• [DIRECTIONS FOR THIS TASK]: Go through each line of the records below and count those with the word "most". Give only the count.

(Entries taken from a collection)
########################################
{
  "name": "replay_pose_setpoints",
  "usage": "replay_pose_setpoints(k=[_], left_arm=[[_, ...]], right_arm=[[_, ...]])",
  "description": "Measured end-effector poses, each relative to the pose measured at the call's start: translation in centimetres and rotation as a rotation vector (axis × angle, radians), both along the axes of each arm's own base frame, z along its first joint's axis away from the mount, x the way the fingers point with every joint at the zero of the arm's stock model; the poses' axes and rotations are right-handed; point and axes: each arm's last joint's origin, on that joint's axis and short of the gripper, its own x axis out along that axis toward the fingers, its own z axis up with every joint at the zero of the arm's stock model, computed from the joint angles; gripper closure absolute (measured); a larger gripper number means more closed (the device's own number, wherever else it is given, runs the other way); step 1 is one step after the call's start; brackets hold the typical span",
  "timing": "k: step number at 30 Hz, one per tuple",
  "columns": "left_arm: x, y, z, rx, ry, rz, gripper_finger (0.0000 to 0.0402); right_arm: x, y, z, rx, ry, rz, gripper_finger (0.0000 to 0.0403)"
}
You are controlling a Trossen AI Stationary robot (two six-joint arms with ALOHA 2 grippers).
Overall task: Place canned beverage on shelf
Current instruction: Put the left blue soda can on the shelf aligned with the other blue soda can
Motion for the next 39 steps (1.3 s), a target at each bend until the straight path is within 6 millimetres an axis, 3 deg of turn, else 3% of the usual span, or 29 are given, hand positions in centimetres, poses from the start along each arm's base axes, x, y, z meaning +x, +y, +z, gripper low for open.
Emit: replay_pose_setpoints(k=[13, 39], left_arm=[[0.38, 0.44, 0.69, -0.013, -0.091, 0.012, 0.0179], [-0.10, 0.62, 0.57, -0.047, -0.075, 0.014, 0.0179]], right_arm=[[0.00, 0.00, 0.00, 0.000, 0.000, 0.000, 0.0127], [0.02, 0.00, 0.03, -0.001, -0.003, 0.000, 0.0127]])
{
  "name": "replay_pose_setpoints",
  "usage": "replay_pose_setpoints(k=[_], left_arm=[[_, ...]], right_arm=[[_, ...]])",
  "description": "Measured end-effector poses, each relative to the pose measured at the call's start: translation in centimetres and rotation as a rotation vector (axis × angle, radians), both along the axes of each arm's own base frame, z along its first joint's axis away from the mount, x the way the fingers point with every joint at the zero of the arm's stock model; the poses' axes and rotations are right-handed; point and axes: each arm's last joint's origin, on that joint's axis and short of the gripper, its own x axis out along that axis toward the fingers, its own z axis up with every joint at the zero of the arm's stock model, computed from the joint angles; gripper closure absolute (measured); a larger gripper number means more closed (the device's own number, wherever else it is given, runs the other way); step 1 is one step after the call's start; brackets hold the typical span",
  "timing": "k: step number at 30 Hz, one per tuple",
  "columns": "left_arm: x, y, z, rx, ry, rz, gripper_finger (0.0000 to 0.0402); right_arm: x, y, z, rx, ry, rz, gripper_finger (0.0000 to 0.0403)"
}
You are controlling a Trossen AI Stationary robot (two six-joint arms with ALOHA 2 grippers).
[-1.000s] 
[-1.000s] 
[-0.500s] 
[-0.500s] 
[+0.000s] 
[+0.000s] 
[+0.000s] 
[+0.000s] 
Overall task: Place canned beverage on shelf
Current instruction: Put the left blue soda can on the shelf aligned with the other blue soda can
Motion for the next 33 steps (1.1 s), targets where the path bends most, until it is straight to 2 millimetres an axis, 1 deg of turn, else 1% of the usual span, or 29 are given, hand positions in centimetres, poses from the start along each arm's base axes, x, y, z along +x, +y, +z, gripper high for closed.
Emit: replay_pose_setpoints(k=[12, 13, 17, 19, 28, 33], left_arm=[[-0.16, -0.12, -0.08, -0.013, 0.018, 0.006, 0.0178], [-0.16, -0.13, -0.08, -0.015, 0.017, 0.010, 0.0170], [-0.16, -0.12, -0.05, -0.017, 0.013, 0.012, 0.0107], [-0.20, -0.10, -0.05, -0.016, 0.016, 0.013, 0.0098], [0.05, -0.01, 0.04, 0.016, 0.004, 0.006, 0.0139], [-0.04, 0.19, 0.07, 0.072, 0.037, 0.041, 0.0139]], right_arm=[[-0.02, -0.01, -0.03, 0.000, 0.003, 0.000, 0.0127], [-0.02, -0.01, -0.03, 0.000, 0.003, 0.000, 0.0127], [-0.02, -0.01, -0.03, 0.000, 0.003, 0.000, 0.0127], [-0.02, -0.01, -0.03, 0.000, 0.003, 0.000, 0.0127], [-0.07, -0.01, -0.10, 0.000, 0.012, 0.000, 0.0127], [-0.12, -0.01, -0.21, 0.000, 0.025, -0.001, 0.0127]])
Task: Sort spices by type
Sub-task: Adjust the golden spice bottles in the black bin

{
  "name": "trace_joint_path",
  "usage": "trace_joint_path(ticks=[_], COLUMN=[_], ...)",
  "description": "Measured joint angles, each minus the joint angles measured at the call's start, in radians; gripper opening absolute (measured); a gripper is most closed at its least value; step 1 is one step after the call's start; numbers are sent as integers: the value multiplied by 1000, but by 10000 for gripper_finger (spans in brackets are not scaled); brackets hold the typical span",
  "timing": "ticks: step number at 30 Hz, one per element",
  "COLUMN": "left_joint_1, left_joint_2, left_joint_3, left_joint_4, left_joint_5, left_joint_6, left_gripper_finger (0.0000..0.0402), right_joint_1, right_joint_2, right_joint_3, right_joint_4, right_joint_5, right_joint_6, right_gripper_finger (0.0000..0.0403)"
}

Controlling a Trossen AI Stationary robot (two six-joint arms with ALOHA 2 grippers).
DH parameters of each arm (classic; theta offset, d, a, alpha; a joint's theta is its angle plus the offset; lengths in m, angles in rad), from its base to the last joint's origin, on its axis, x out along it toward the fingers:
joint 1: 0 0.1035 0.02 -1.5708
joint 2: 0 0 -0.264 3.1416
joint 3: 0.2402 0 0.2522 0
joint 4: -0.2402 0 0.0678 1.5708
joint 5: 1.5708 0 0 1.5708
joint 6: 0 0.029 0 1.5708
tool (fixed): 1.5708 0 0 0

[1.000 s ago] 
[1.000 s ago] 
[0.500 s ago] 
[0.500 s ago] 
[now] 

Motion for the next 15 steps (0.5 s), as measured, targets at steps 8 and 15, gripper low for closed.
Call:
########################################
• [SOLUTION TO THIS EXERCISE]: 2